Linking past events with our new user

Now that we've created our new user, the next step is to associate any past events that were sent with the old anonymous ID with this new user.

On the client side, this is done by calling identify with the same distinct_id that we just used in our backend identify call.

JavaScript
// Using the 'distinct_id' returned to us from the server
posthog.identify('my_user_12345')

Calling identify from the frontend will do two things:

  1. PostHog will merge all the previous events from our anonymous user into our new user (distinct_id)
  2. All future events will be associated with this new user (distinct_id), even if we still use their anonymous ID

Effectively, these two users have been merged into one.

From now on, all events PostHog sees with ID 17b845b08de74-033c497ed2753c-35667c03-1fa400-17b845b08dfd55 (anonymous ID) will be attributed to the person with ID my_user_12345. This person now has 2 distinct IDs, and either of them can be used to reference the same person.

By combining our anonymous user with our newly created user, we can answer important questions about our onboarding flow such as conversion rate and total unique users.

3. Identifying logged-in users

Now that we've covered the process of handling a user first signing up, the next question is what to do when this user returns.

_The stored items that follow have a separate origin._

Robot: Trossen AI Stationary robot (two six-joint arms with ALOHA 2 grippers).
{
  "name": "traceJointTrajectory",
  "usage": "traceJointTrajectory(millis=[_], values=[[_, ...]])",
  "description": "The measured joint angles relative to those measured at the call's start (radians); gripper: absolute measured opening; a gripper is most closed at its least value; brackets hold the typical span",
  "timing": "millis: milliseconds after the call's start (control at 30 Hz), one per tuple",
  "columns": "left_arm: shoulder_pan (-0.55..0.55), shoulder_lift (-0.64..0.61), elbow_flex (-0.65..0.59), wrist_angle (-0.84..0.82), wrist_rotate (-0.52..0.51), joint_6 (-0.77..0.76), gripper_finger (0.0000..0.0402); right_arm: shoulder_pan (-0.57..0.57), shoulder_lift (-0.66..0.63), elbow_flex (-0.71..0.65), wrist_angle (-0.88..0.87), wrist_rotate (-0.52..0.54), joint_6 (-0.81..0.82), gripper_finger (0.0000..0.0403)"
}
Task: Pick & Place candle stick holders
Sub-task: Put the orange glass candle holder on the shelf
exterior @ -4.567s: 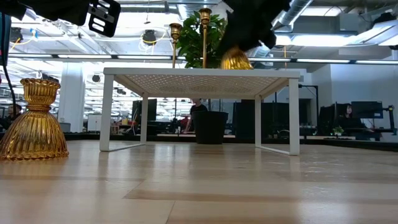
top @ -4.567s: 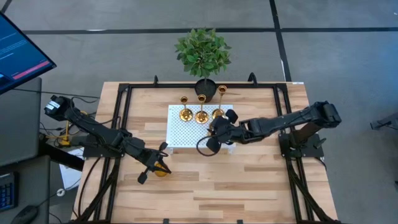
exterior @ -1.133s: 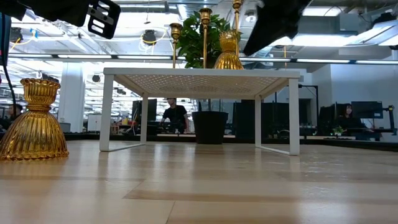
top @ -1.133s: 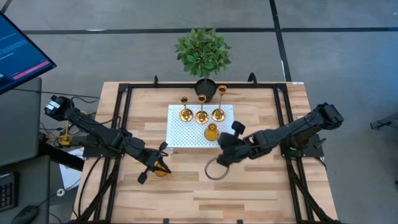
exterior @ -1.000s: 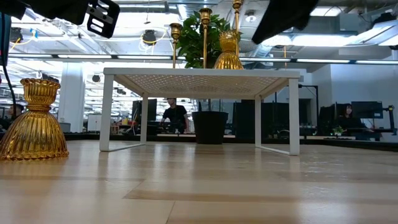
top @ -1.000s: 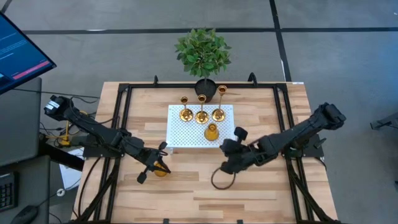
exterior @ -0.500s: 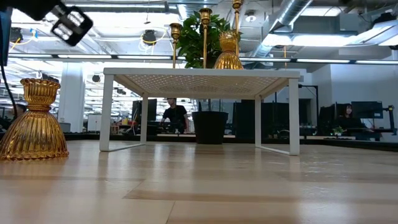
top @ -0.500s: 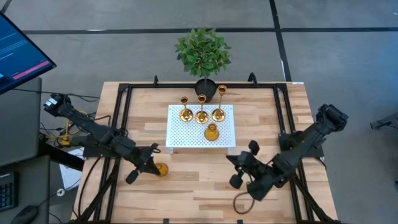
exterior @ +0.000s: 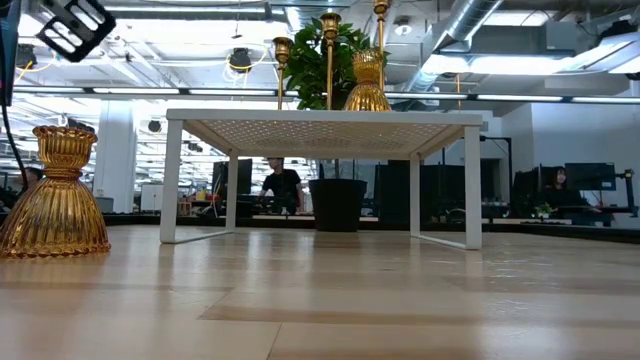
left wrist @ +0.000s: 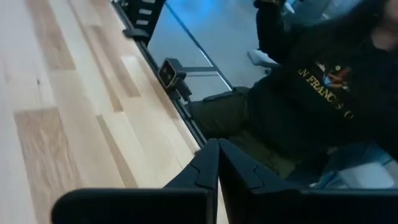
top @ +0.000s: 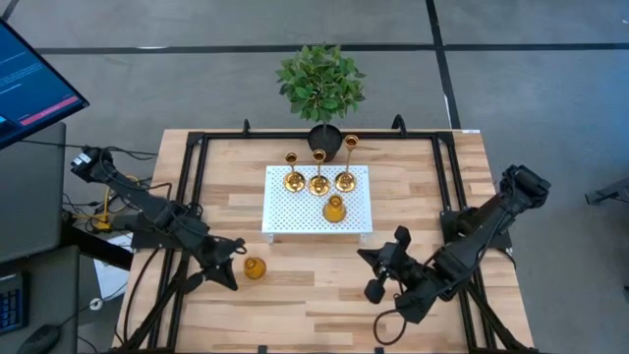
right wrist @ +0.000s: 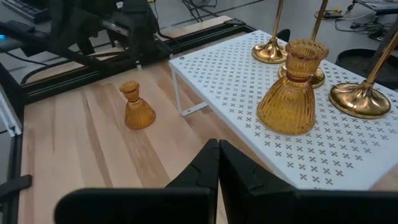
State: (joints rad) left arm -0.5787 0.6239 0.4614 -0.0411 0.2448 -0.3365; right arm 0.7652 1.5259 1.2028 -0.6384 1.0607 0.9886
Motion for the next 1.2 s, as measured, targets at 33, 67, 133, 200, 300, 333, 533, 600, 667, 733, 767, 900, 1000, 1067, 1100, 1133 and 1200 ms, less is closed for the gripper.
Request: traceJointTrajectory(millis=[33,67,133,200,300,333,533,600,667,733,767,900,1000,1067,1100,1133,1200], values=[[0.0,0.0,0.0,0.004,0.008,0.021,0.0007,-0.002,0.0,0.0,0.0,0.0,0.0,0.0],[0.001,0.0,0.0,0.008,0.011,0.039,0.0006,-0.006,0.0,0.0,0.0,0.0,0.0,0.0],[0.003,0.0,0.0,0.018,0.011,0.089,0.0005,-0.013,0.0,0.0,0.0,0.0,0.0,0.0],[0.007,0.0,0.0,0.041,0.0,0.139,0.0005,-0.019,0.0,0.0,0.0,0.0,0.0,0.0],[0.009,0.003,0.0,0.078,-0.037,0.119,0.001,-0.027,0.0,0.0,-0.001,0.001,-0.001,0.0],[0.009,0.003,0.0,0.084,-0.049,0.099,0.0011,-0.029,0.0,0.0,-0.003,0.008,-0.003,0.0],[0.009,0.004,0.0,0.056,-0.209,-0.114,0.0004,-0.004,0.001,0.0,-0.016,0.043,-0.161,0.0],[0.008,0.005,0.0,0.057,-0.213,-0.129,0.0004,0.02,0.0,-0.007,-0.008,0.055,-0.22,0.0],[0.008,0.007,0.0,0.056,-0.22,-0.129,0.0004,0.039,-0.001,-0.031,-0.004,0.059,-0.257,0.0],[0.009,0.008,0.0,0.057,-0.235,-0.115,0.0004,0.057,-0.009,-0.065,-0.002,0.055,-0.261,0.0],[0.009,0.012,0.0,0.057,-0.248,-0.099,0.0004,0.061,-0.015,-0.078,0.003,0.048,-0.259,0.0],[0.008,0.023,0.001,0.058,-0.328,-0.086,0.0004,0.049,-0.047,-0.148,0.081,-0.041,-0.327,0.0],[0.009,0.035,0.001,0.056,-0.395,-0.093,0.0004,0.005,-0.107,-0.23,0.221,-0.153,-0.483,0.0],[0.009,0.046,0.001,0.057,-0.441,-0.115,0.0003,-0.041,-0.164,-0.307,0.367,-0.257,-0.619,0.0],[0.009,0.053,0.001,0.057,-0.461,-0.126,0.0003,-0.068,-0.198,-0.353,0.445,-0.323,-0.689,0.0],[0.009,0.06,0.001,0.057,-0.479,-0.135,0.0003,-0.098,-0.234,-0.401,0.526,-0.397,-0.753,0.0],[0.009,0.075,0.001,0.057,-0.516,-0.143,0.0003,-0.154,-0.315,-0.49,0.644,-0.496,-0.832,0.0]])
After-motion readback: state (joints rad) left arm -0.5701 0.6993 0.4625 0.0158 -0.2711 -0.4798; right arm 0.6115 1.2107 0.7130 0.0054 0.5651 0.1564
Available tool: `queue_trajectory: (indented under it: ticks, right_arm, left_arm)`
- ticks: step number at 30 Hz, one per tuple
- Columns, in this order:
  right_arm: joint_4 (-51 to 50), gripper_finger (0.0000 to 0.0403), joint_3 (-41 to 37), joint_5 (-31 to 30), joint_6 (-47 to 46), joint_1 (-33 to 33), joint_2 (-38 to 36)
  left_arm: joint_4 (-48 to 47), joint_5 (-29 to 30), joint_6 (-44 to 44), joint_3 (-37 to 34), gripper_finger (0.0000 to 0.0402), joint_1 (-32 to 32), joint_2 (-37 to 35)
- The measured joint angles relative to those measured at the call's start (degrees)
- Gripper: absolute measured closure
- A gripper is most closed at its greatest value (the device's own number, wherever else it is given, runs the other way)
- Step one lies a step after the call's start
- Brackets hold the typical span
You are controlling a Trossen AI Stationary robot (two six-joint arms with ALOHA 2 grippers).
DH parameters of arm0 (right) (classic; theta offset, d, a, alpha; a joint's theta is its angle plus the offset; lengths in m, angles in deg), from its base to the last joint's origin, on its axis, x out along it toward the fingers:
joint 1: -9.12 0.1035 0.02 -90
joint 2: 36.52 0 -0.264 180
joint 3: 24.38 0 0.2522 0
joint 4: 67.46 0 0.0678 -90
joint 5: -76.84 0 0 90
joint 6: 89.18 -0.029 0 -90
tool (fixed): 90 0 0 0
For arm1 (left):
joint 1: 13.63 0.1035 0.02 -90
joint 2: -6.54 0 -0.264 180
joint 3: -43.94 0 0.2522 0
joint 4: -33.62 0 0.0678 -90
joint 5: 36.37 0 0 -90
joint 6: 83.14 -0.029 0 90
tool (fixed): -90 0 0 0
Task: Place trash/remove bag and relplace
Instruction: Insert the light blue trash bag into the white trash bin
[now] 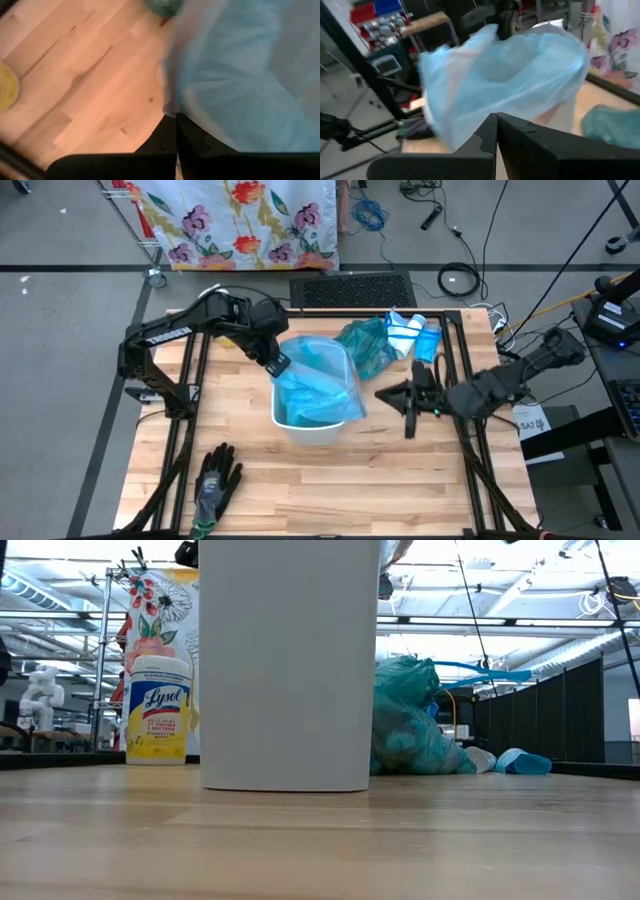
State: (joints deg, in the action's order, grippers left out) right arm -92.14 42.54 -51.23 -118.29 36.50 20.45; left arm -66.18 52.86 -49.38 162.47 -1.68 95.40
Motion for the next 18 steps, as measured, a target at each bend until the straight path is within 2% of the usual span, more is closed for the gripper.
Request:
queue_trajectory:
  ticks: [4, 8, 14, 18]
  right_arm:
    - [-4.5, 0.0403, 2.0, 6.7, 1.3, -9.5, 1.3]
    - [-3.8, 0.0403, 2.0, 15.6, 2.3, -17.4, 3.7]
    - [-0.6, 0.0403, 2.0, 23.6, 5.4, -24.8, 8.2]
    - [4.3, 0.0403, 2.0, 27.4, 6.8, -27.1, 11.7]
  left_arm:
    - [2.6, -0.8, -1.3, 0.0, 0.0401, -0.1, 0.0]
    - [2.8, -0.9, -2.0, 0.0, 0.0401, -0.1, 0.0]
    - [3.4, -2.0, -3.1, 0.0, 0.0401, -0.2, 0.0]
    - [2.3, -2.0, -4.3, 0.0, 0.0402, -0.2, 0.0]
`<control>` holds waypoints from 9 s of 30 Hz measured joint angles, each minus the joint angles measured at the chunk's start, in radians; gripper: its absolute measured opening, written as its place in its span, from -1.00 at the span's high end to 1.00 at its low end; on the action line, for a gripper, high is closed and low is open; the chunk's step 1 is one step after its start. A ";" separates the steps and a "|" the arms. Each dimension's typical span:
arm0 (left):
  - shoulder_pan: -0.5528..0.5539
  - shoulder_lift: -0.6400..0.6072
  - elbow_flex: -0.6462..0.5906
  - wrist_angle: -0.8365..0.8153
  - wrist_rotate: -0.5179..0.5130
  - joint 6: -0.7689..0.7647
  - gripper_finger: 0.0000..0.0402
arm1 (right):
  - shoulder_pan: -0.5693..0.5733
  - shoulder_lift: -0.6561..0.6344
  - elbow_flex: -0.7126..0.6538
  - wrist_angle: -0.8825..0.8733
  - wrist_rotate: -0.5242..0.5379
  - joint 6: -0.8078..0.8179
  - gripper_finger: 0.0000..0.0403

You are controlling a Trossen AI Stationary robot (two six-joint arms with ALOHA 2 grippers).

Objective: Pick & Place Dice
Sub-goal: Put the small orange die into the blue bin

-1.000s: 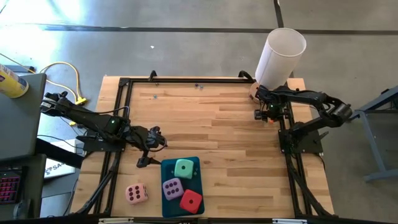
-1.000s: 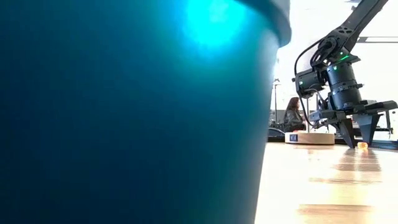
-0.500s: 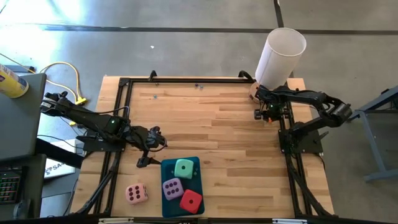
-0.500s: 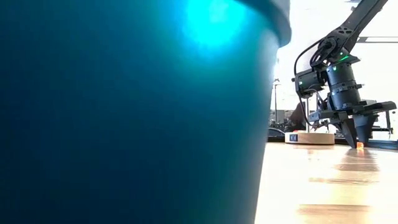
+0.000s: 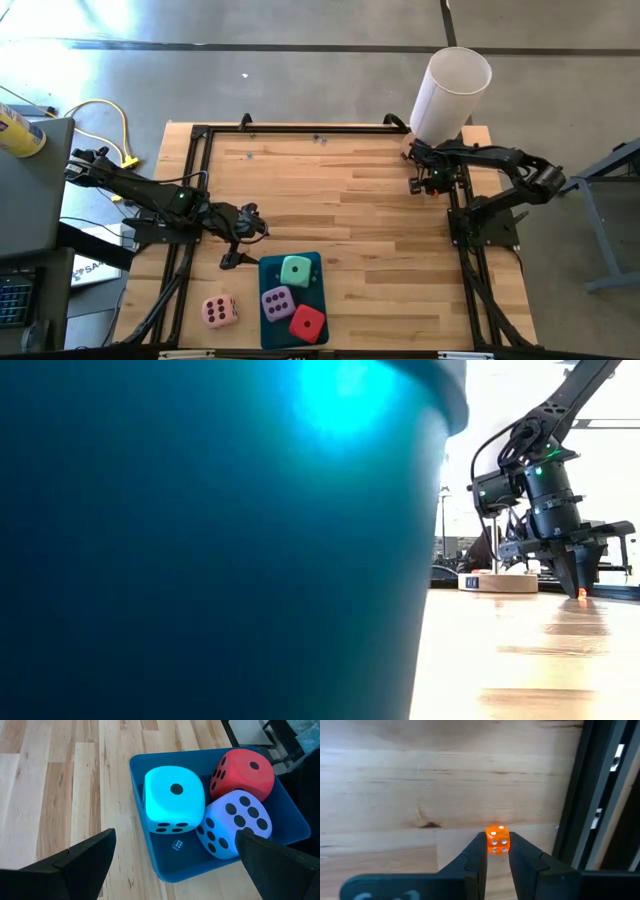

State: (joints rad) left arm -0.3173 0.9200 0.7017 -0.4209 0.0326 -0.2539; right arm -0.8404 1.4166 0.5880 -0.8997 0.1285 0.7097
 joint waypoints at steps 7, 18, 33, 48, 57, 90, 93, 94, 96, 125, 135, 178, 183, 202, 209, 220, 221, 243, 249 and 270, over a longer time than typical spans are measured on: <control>0.000 0.000 0.000 0.000 -0.001 0.000 -0.99 | 0.108 -0.035 -0.004 -0.044 -0.021 0.030 0.73; 0.000 0.000 0.000 0.004 -0.003 -0.015 -0.99 | 0.322 -0.194 -0.003 -0.111 -0.049 0.167 0.73; -0.009 0.113 0.000 0.116 -0.003 -0.119 -0.99 | 0.770 -0.345 -0.002 0.090 0.045 0.345 0.73; -0.008 0.243 0.000 0.400 -0.012 -0.083 -0.99 | 1.140 -0.280 0.000 0.885 0.315 0.073 0.73; -0.023 0.311 0.000 0.614 -0.032 0.173 -0.99 | 1.242 -0.136 0.000 1.281 0.317 -0.217 0.73; -0.223 0.615 0.000 1.215 -0.666 0.943 -0.99 | 1.214 0.293 0.169 1.854 -0.024 -0.340 0.73; -0.224 0.615 0.000 1.216 -0.656 0.958 -0.99 | 1.208 0.293 0.171 1.855 -0.023 -0.340 0.73; -0.224 0.615 0.000 1.216 -0.656 0.958 -0.99 | 1.205 0.293 0.171 1.855 -0.021 -0.340 0.73; -0.224 0.615 0.000 1.215 -0.656 0.958 -0.99 | 1.198 0.293 0.171 1.856 -0.006 -0.332 0.73; -0.184 0.615 0.001 1.248 -0.660 0.919 -0.58 | 1.135 0.293 0.174 1.855 0.003 -0.201 0.73; -0.174 0.615 0.001 1.257 -0.684 0.911 -0.57 | 1.121 0.293 0.174 1.853 0.002 -0.190 0.73; -0.159 0.615 0.001 1.248 -0.693 0.912 0.00 | 1.112 0.293 0.174 1.851 0.025 -0.182 0.73; -0.157 0.615 0.001 1.248 -0.693 0.912 0.00 | 1.108 0.293 0.174 1.851 0.025 -0.181 0.73; -0.155 0.615 0.001 1.251 -0.692 0.908 0.44 | 1.108 0.293 0.175 1.847 0.019 -0.179 0.73; -0.155 0.615 0.001 1.251 -0.692 0.909 0.52 | 1.108 0.293 0.175 1.846 0.018 -0.179 0.73; -0.155 0.616 0.001 1.248 -0.694 0.837 0.62 | 1.106 0.292 0.175 1.839 0.028 -0.175 0.73; -0.155 0.616 0.001 1.248 -0.694 0.835 0.62 | 1.106 0.292 0.175 1.838 0.028 -0.176 0.73; -0.219 0.598 0.001 1.211 -0.756 0.390 0.66 | 1.130 0.291 0.175 1.801 0.084 -0.294 -0.17; -0.247 0.525 0.003 1.097 -0.715 0.255 0.72 | 1.146 0.293 0.173 1.795 0.082 -0.342 -0.24; -0.326 0.217 0.011 0.560 -0.522 -0.121 0.73 | 1.181 0.293 0.173 1.771 0.101 -0.398 -0.24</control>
State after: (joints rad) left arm -0.6433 1.1368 0.7132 0.1394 -0.4889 -0.3746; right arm 0.3409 1.7096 0.7612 0.8711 0.2295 0.3122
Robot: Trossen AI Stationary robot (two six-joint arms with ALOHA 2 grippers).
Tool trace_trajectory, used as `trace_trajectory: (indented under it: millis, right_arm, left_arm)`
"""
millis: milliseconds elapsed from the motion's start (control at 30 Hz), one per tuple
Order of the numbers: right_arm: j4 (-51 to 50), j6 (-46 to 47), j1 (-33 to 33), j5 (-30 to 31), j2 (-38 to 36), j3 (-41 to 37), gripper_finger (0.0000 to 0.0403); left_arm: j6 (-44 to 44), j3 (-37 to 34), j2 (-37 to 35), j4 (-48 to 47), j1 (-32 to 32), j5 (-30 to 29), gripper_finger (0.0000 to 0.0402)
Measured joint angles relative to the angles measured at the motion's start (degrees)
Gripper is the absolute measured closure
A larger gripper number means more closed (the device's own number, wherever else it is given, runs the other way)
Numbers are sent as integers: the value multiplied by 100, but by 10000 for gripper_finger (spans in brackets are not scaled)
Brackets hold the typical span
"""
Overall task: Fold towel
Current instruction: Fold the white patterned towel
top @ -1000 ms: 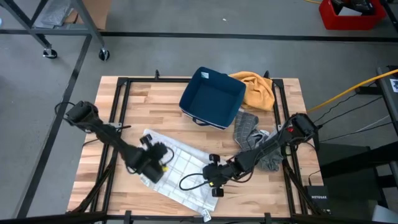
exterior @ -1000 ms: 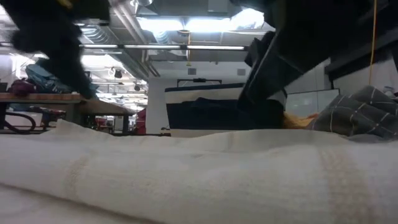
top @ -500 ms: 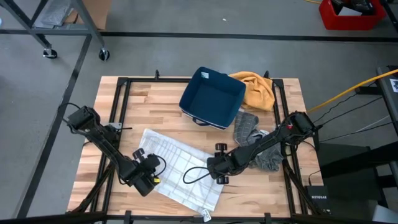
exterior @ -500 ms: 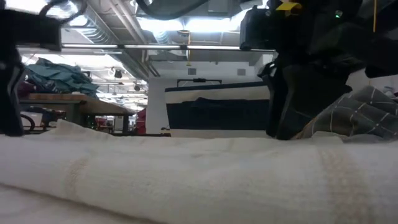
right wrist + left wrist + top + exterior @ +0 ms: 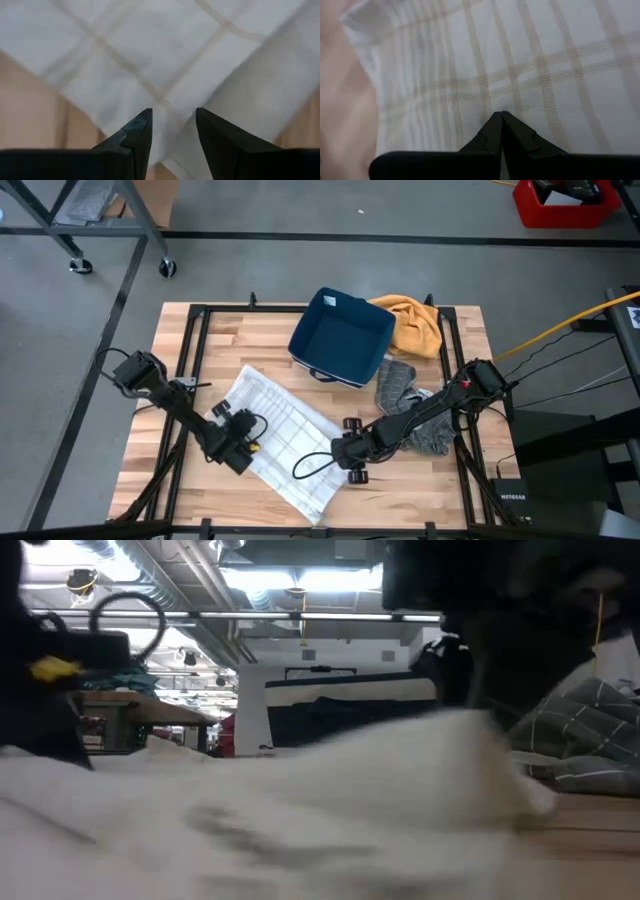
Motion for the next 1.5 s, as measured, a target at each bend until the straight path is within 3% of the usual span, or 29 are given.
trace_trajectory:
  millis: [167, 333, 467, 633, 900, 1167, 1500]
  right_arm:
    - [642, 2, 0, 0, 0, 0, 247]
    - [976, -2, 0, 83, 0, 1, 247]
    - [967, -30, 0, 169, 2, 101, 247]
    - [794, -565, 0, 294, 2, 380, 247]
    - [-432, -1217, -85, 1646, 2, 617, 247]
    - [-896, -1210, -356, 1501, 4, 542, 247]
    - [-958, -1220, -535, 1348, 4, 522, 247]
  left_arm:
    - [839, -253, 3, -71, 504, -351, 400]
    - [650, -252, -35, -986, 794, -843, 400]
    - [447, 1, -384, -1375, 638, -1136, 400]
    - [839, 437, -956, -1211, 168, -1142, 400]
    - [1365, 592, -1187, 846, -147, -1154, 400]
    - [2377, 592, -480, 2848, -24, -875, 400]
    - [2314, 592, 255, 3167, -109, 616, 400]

In most cases, all we need to do is call identify whenever they return back to our site with whatever distinct_id we previously used!

JavaScript
// The same 'distinct_id' as before
posthog.identify('my_user_12345', {
name: 'Max Hedgehog',
email: 'max@hedgehogmail.com',
// ... any other user properties
}

You'll usually want to call identify every time your application initially loads, or directly after log in if a user first landed on your website while logged out. Typically you'll want this to be the first call you make to PostHog - before sending any events with capture - so making the call as soon as you can determine the distinct_id of the user is best.

There's no gotcha's with calling identify multiple times for the same user as long as you continue to pass the same distinct_id, so feel free to call it multiple times throughout a session.

4. Setting user properties

In addition to adding extra data to specific events like we discussed earlier, it's also very common to want to also set properties on users as well.

As shown above, each time you call identify, you can pass in a properties object which will be set on the user. We suggest passing in all the user properties you have available each time they login, as this will ensure that their user profile on PostHog is up to date.

Tracking properties on users becomes incredibly useful when we start creating insights, which we'll cover in the next guide.

In PostHog, we can also include special $set and $set_once properties on events to set properties for whichever user is sending the event.

What is the difference between $set and $set_once?

If a $set property is included on an event, it will replace whatever value may have already been set on a person for a specific property. In contrast, $set_once will only set the property if it has never been set before.

$set is typically used for properties that you always want up-to-date information for (email, current plan, etc.), while $set_once is typically only used for information related to when a user first is seen (first URL they viewed, first time they logged in).

Note: that we ignore the event timestamps and just process everything at ingestion time.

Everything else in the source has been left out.